On February 21, the Linux Mint project manager, Clement Lefebre [Clement Lefebvre], notified users of the popular distribution that the project’s official website had been hacked by unidentified individuals . The download links for the distribution kit led to modified images of the system into which the Trojan was embedded.

The project manager reported that only the Linux Mint 17.3 Cinnamon edition, referenced to which existed on the site on February 20, was compromised. The few users who downloaded it are advised to delete this file - and, of course, do not install it anywhere. To check the downloaded files, you can use MD5 hashes, which Lefebre indicated in the blog entry.
')
So far, it is known that the modified ISO-files are hosted in Bulgaria, and the names of the three people involved in their placement have already surfaced.

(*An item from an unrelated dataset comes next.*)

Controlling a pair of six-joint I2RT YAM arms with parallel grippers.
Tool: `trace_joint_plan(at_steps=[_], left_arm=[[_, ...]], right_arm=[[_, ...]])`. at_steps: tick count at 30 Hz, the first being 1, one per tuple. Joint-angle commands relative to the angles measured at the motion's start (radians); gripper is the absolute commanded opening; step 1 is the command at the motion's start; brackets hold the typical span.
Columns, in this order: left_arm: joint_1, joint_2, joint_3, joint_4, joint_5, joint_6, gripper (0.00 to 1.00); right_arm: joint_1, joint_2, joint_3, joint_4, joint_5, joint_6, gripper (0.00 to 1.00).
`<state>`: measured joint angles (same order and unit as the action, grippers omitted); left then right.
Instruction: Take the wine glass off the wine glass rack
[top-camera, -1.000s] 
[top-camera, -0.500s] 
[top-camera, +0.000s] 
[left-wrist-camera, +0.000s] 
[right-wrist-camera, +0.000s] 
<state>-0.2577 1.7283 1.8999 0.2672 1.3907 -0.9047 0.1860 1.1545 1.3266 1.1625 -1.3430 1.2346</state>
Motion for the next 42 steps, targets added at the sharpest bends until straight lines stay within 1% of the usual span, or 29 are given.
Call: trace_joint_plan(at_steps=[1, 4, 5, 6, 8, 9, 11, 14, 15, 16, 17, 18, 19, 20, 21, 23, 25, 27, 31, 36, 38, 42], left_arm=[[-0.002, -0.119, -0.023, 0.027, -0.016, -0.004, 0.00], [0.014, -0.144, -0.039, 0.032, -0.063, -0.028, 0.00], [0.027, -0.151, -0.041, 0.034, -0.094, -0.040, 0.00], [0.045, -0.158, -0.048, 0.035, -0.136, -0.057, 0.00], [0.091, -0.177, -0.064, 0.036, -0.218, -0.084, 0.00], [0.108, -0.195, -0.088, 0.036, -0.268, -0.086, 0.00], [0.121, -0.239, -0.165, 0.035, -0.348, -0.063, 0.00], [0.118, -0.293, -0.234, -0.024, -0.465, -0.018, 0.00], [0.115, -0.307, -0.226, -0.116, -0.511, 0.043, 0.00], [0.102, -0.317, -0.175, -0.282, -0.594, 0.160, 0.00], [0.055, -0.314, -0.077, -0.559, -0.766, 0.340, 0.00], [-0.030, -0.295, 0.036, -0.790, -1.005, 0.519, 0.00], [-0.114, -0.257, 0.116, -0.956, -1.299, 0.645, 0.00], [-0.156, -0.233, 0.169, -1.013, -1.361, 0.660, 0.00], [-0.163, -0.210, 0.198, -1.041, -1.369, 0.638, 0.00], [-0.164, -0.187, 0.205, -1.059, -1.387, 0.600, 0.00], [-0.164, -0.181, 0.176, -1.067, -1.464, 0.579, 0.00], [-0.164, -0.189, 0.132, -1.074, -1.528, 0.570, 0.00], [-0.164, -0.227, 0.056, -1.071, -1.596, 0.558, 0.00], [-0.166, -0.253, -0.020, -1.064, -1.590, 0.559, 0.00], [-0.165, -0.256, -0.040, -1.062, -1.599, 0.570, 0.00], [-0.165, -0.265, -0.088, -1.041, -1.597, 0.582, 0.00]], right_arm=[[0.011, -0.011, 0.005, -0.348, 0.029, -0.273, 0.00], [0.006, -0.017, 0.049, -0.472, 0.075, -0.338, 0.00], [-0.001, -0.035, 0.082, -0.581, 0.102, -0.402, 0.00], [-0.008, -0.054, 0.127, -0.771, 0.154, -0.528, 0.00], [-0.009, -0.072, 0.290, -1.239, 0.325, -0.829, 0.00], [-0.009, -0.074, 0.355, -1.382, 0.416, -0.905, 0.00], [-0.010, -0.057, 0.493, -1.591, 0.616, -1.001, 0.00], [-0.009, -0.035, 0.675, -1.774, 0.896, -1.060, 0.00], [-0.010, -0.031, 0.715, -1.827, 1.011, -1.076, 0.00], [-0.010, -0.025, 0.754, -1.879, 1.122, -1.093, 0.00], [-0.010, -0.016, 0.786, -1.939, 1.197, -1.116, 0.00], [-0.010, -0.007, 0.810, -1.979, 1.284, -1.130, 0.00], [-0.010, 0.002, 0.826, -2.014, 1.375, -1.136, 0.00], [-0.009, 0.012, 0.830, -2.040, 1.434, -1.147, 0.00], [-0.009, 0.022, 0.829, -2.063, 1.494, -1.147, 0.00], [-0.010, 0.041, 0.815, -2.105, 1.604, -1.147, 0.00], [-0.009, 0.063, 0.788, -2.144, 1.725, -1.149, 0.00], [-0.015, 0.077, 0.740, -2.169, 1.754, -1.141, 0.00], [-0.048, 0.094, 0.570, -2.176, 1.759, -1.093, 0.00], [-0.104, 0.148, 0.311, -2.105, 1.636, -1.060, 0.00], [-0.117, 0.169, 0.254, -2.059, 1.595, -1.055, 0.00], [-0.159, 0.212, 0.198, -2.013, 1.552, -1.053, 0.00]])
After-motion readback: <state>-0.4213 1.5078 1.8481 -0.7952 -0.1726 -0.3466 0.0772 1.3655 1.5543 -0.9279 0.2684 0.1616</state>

According to the preliminary results of the investigation, the Linux Mint team concluded that the hackers had penetrated the server through a hole in WordPress, and as a result got the control of www-data. Then they were able to change the page with links so that they began to point to the Bulgarian server with IP 5.104.175.212

However, after the Linux Mint team corrected the links and reported it on their blog, the hackers again changed the link page. As a result, it was decided to temporarily completely close linuxmint.com, since it became obvious that the threat was not eliminated.

Security specialist Jonathan Klijnsma from Fox-IT offered his version of what happened. He noticed that a few hours before the announcement of the Linux Mint blog about hacking, someone had put up for sale on TheRealDeal website (located in the “dark” part of the Internet, on Tor hidden services) access to the linuxmint website.

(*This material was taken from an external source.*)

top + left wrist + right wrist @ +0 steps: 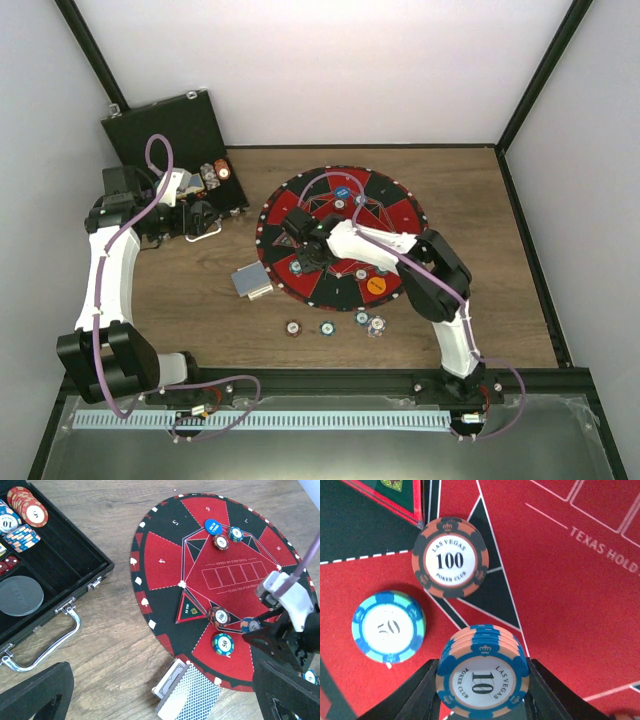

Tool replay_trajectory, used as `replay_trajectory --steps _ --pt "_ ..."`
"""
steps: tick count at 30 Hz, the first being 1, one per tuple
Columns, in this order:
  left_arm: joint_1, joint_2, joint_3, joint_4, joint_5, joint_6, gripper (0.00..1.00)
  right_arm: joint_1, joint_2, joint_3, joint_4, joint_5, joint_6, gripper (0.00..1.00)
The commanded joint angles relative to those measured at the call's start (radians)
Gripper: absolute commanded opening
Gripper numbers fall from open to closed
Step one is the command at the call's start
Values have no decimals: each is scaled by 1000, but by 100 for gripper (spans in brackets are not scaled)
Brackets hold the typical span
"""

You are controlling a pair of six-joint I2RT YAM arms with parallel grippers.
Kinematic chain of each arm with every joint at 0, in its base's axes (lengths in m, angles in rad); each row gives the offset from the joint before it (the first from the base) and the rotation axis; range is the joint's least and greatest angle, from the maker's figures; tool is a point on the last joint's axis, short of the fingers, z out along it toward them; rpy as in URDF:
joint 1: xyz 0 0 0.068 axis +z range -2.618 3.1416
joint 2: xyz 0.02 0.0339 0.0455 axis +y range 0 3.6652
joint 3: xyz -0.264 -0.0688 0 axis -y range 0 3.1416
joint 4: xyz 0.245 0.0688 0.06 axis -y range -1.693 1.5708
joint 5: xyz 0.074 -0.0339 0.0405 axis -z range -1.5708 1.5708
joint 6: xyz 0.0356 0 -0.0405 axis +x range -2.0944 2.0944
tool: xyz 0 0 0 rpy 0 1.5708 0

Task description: Distribute texas hold em gaming equipment

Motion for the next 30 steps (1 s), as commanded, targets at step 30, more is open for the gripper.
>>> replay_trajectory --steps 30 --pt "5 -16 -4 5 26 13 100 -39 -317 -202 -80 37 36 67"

The hacker under the nickname peace_of_mind offered shell access, php mailer and full forum dump for 0.1910. Someone has already managed to buy it and put on the Hacker News configuration file forum phpBB:

// phpBB 3.0.x auto-generated configuration file // Do not change anything in this file! $dbms = 'mysql'; $dbhost = 'localhost'; $dbport = ''; $dbname = 'lms14'; $dbuser = 'lms14'; $dbpasswd = 'upMint'; 

In the “fake” ISO files, only one change was found - the tsunami Trojan was added to the man.cy file, which works as an IRC bot and is used for DDOS attacks. He has been known since 2013.

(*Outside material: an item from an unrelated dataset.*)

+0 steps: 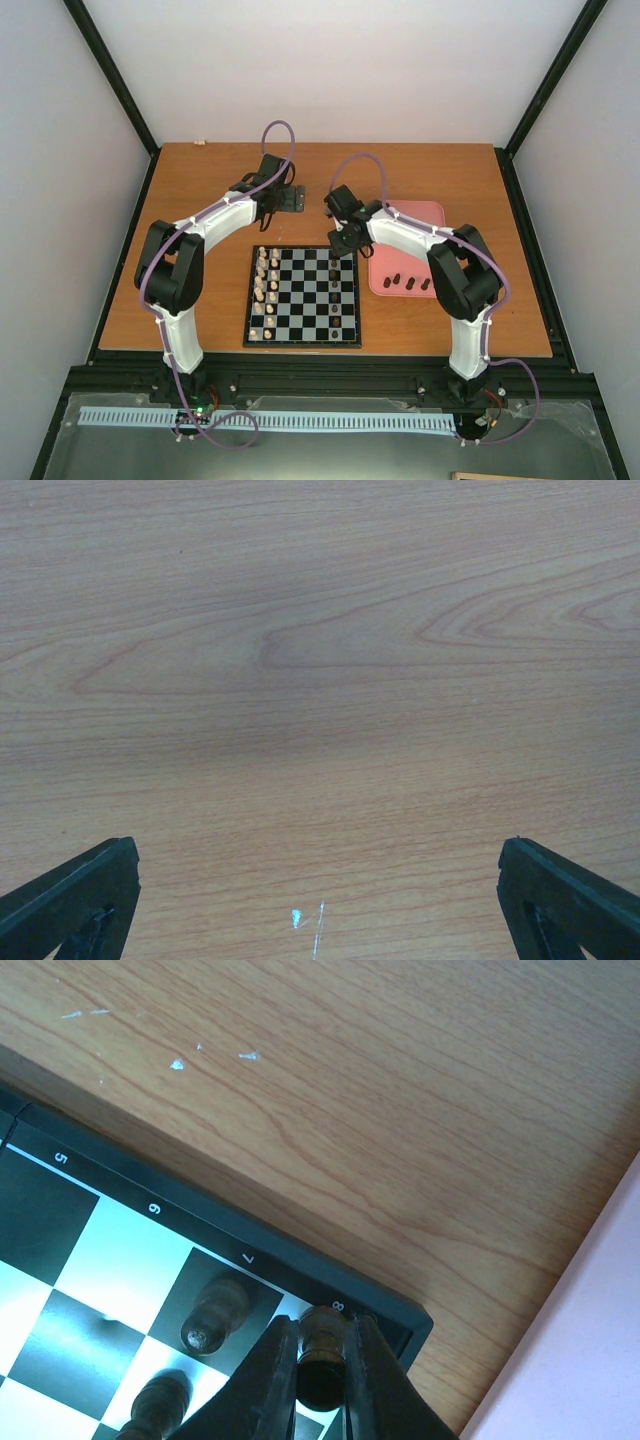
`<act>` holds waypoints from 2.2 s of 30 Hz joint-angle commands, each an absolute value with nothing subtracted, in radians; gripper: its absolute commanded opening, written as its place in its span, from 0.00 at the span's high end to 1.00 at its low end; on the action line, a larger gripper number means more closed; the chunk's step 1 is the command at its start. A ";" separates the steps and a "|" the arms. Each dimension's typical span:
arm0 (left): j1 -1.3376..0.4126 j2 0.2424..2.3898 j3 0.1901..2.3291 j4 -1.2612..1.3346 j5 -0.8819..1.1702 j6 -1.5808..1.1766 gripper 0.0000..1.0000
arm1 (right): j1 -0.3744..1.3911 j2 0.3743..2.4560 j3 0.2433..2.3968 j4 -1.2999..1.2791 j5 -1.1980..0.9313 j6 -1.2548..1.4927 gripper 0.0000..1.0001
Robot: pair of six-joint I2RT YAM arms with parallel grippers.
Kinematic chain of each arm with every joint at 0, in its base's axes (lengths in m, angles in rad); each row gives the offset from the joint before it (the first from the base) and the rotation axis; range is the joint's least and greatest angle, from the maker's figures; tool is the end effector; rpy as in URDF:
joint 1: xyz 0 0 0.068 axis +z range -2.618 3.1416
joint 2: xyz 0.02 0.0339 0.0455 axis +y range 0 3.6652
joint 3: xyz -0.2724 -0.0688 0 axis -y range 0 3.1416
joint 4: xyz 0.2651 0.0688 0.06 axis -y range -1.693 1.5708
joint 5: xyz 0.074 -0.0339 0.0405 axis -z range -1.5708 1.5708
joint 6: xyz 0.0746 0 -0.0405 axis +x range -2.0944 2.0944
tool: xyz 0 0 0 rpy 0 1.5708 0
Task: Set up the chess pieces on the board
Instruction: Place the chess piece on the chessboard.
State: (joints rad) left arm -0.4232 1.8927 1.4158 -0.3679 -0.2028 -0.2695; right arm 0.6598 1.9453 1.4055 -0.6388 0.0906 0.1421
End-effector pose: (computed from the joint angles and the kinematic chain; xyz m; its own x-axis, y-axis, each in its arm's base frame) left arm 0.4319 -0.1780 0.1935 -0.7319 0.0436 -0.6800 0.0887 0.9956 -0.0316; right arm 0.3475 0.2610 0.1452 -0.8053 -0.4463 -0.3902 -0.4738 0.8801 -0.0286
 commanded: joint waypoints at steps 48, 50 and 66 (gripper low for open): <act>-0.419 1.879 1.439 -0.374 -0.213 -0.276 0.00 | 0.698 1.903 1.385 -0.646 0.143 0.159 0.86; -0.418 1.879 1.438 -0.373 -0.213 -0.276 0.00 | 0.698 1.907 1.389 -0.645 0.144 0.159 0.86; -0.419 1.876 1.437 -0.374 -0.216 -0.276 0.00 | 0.698 1.917 1.405 -0.643 0.158 0.156 0.86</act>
State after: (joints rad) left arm -0.4232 1.8927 1.4158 -0.3679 -0.2047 -0.2691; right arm 0.6899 1.9190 1.3754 -0.6582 0.1322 0.1574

IRC bot .. just a plain IRC bot ...

- Yonathan Klijnsma (@ydklijnsma) February 21, 2016

Judging by the fact that the hackers built such a frivolous “back door” into the distribution, put up access to the site for sale, and then also gave themselves away, re-changing the page when the site owners thought they had eliminated the problem - a very inexperienced group or one amateur. And, given the popularity of this distribution, the outcome of the case can be called successful.